A raiz do ódio nosso de cada dia
Diante
disso tudo, percebo no Brasil atual um comportamento muito parecido
com aquele que sempre tive: pessoas que se consideram críticas, mas
que os pensamentos são resultado de uma combinação perigosa: o
pior das religiões, misturado com a artificialidade do fazer pensar
da TV, mais um sentimento de pessoa justa e honesta, que o coloca
acima de qualquer questionamento, especialmente o próprio.
Isso
não quer dizer que a TV deva ser banida da vida de qualquer pessoa.

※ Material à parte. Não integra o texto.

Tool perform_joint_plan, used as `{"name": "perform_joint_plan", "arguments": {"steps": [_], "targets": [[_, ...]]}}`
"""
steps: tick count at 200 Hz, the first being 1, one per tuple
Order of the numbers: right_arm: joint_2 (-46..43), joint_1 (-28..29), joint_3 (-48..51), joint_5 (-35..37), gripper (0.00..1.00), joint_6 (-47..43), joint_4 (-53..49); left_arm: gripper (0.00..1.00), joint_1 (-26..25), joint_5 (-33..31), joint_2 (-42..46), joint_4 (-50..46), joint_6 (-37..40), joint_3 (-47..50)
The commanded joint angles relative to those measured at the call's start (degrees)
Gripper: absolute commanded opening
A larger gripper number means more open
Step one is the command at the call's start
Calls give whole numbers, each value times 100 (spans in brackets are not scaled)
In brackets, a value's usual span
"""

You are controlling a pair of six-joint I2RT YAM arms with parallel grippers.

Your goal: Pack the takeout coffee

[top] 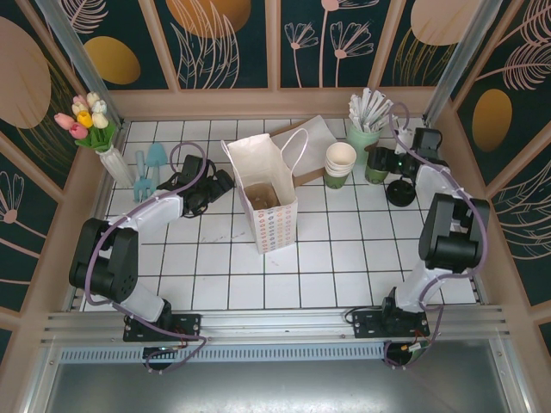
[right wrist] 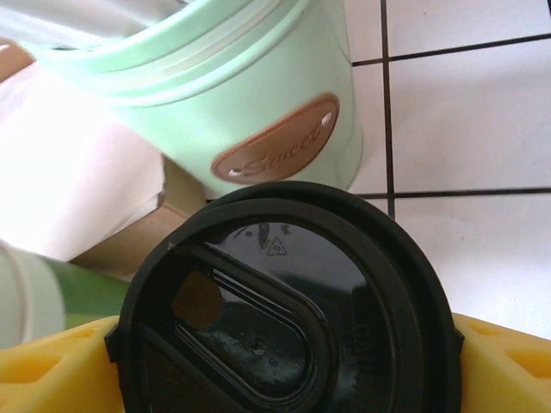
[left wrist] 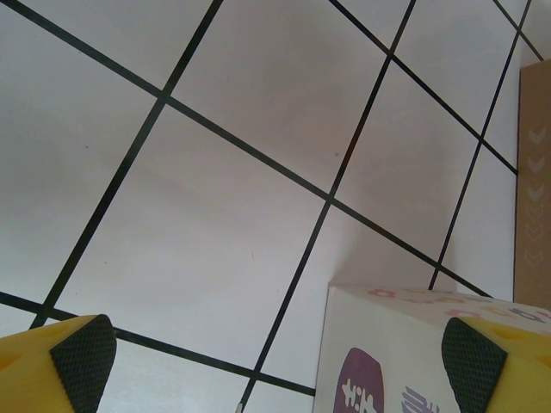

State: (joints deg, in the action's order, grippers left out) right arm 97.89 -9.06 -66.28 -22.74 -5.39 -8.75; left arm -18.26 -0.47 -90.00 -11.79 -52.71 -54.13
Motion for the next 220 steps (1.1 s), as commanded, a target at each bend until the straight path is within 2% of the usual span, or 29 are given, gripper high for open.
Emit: {"name": "perform_joint_plan", "arguments": {"steps": [1, 31, 62, 100, 135, 164, 220], "targets": [[-701, 135, 530, -38, 83, 513, 193, 99, 28, -39, 205, -34, 114, -39], [-1530, 543, 1362, 181, 84, 1176, 311, 98, 31, -75, 420, -61, 101, -11], [-2297, 1509, 2096, 1119, 84, 2137, 271, 99, 33, -249, 713, -69, 75, 60], [-3184, 2541, 3023, 1658, 84, 2953, 600, 98, 27, -273, 824, -78, 85, 85], [-3609, 3192, 3311, 2153, 84, 3099, 253, 99, 31, -219, 812, -34, 76, 106], [-3822, 3437, 3479, 1897, 84, 3099, 213, 99, 27, -182, 812, 1, 54, 120], [-4071, 3983, 3499, 2110, 86, 3051, -124, 99, 27, -207, 861, 71, 48, 157]]}}
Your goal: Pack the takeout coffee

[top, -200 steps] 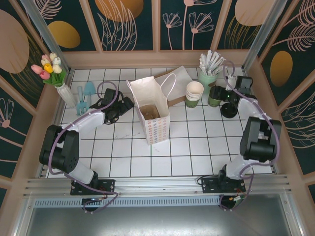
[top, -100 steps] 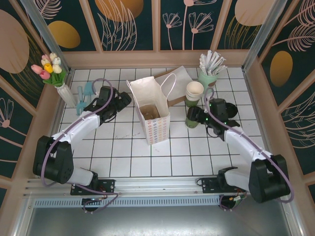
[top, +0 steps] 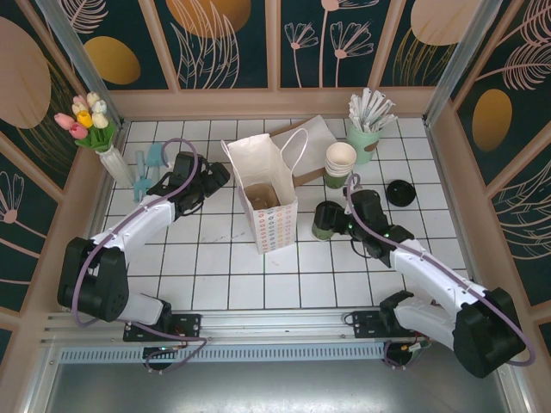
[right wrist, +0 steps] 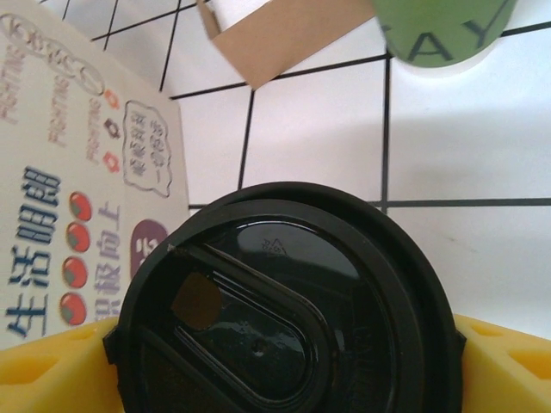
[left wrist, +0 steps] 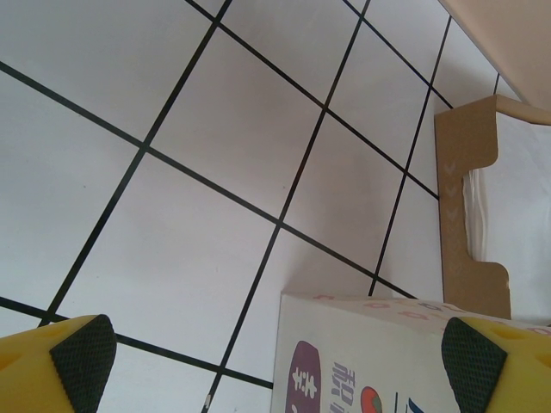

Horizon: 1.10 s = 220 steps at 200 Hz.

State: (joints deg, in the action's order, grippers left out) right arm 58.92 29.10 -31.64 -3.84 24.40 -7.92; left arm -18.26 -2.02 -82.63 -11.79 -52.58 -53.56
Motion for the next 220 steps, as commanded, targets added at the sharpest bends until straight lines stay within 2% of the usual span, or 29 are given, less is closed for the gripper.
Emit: {"name": "perform_joint_plan", "arguments": {"steps": [1, 60, 114, 131, 160, 192, 220], "targets": [[-172, 171, 30, 227, 86, 77, -217, 98, 30, -57, 124, 71, 36, 96], [-149, 643, 45, 440, 89, 54, -496, 99, 33, -70, 79, 62, 105, -4], [-75, 720, -83, 550, 93, -199, -667, 99, 25, -53, 47, 28, 107, -72], [-91, 715, -143, 640, 98, -199, -773, 98, 32, -61, 64, 28, 99, -75], [-75, 719, -417, 824, 99, -228, -1215, 99, 27, -104, 119, 32, 62, -67], [31, 661, -892, 943, 99, 146, -1938, 98, 28, -105, 105, 54, 61, -73], [520, 394, -1534, 501, 99, 541, -2690, 99, 29, -85, 56, 81, 71, -42]]}}
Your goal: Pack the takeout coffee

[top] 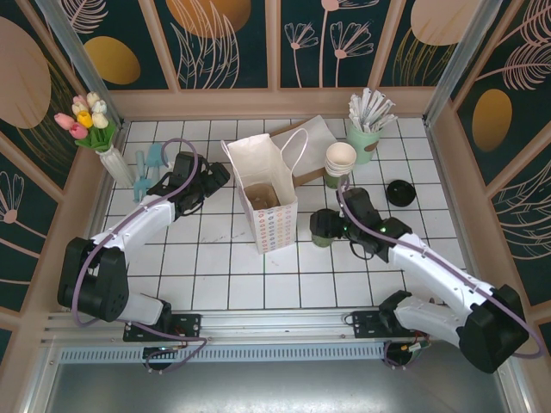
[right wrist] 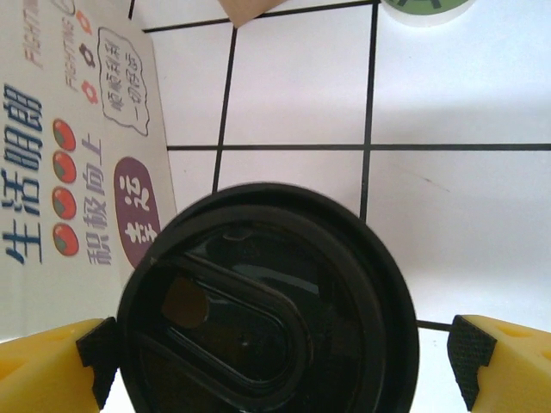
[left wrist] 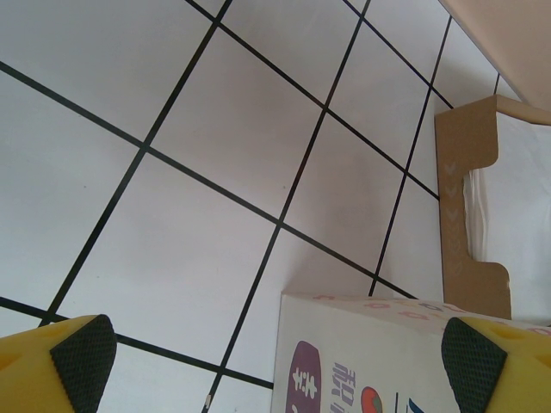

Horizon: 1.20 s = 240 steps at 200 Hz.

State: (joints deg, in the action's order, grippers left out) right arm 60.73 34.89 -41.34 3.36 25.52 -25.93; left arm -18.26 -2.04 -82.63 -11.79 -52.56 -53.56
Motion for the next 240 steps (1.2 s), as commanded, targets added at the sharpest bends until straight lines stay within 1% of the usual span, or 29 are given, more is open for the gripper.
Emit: {"name": "perform_joint_plan", "arguments": {"steps": [1, 9, 12, 24, 39, 54, 66, 83, 100, 133, 177, 240], "targets": [[363, -194, -588, -220, 99, 437, -919, 99, 27, -84, 51, 85, 69, -41], [506, -223, -769, -221, 99, 483, -1102, 99, 24, -83, 30, 79, 82, -48], [557, -236, -842, -354, 99, 495, -1173, 98, 29, -85, 24, 80, 86, -46], [849, -308, -1185, -479, 99, 501, -1575, 99, 25, -83, 3, 81, 92, -49], [1332, -324, -1712, -758, 99, 425, -2203, 98, 28, -85, 10, 87, 96, -32], [1838, -322, -2215, -872, 99, 407, -2840, 98, 33, -109, 22, 98, 107, 7], [2161, -317, -2513, -1092, 99, 343, -3097, 99, 31, -138, 41, 96, 116, 37], [2396, -321, -2797, -1205, 99, 341, -3242, 98, 29, -155, 66, 81, 129, 68], [2601, -320, -3026, -1107, 99, 300, -3460, 98, 25, -231, 115, 33, 147, 109], [2788, -320, -3164, -1115, 99, 204, -3641, 99, 32, -340, 177, 1, 185, 167], [2963, -321, -3358, -1481, 99, 164, -3772, 99, 28, -299, 105, 13, 211, 144], [3311, -248, -3614, -1055, 99, 252, -4109, 99, 31, -341, 41, 24, 307, 168]]}}
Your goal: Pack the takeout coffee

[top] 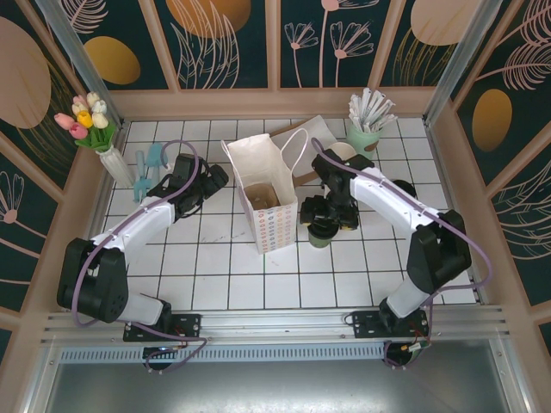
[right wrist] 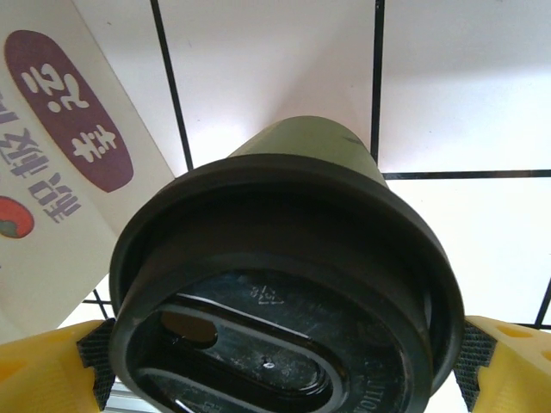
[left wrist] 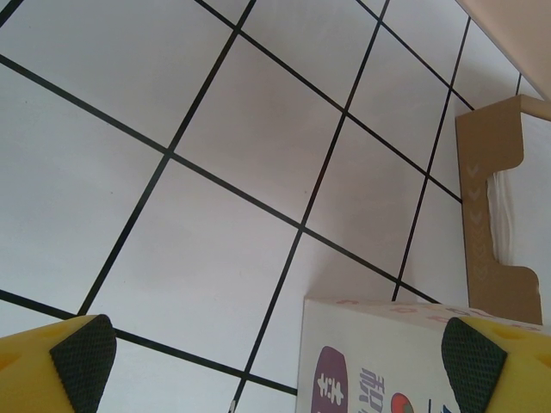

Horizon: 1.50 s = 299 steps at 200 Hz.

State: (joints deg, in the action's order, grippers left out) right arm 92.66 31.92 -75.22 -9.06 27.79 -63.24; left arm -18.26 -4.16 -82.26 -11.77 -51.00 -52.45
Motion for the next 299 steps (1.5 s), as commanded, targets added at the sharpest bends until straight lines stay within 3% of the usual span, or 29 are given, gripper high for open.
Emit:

Só é urgente que ela não seja a única forma de entretenimento e
informação. Também não quer dizer que alguém não possa ter uma
religião, mas ela não pode ser considerada inquestionável. E
sempre vale lembrar que acreditar em Deus e viver os bons
ensinamentos bíblicos, por exemplo, como o amor e o respeito, é
diferente de viver cegado por qualquer dogma.
Espero
que eu possa melhorar cada dia mais, para que eu não seja mais um a
perpetuar o machismo, a intolerância e o preconceito. E espero,
ainda mais, que mais pessoas possam olhar para o seu passado, seus
pensamentos e suas posições e repensem suas atitudes à luz da
necessidade de uma sociedade mais humana e justa.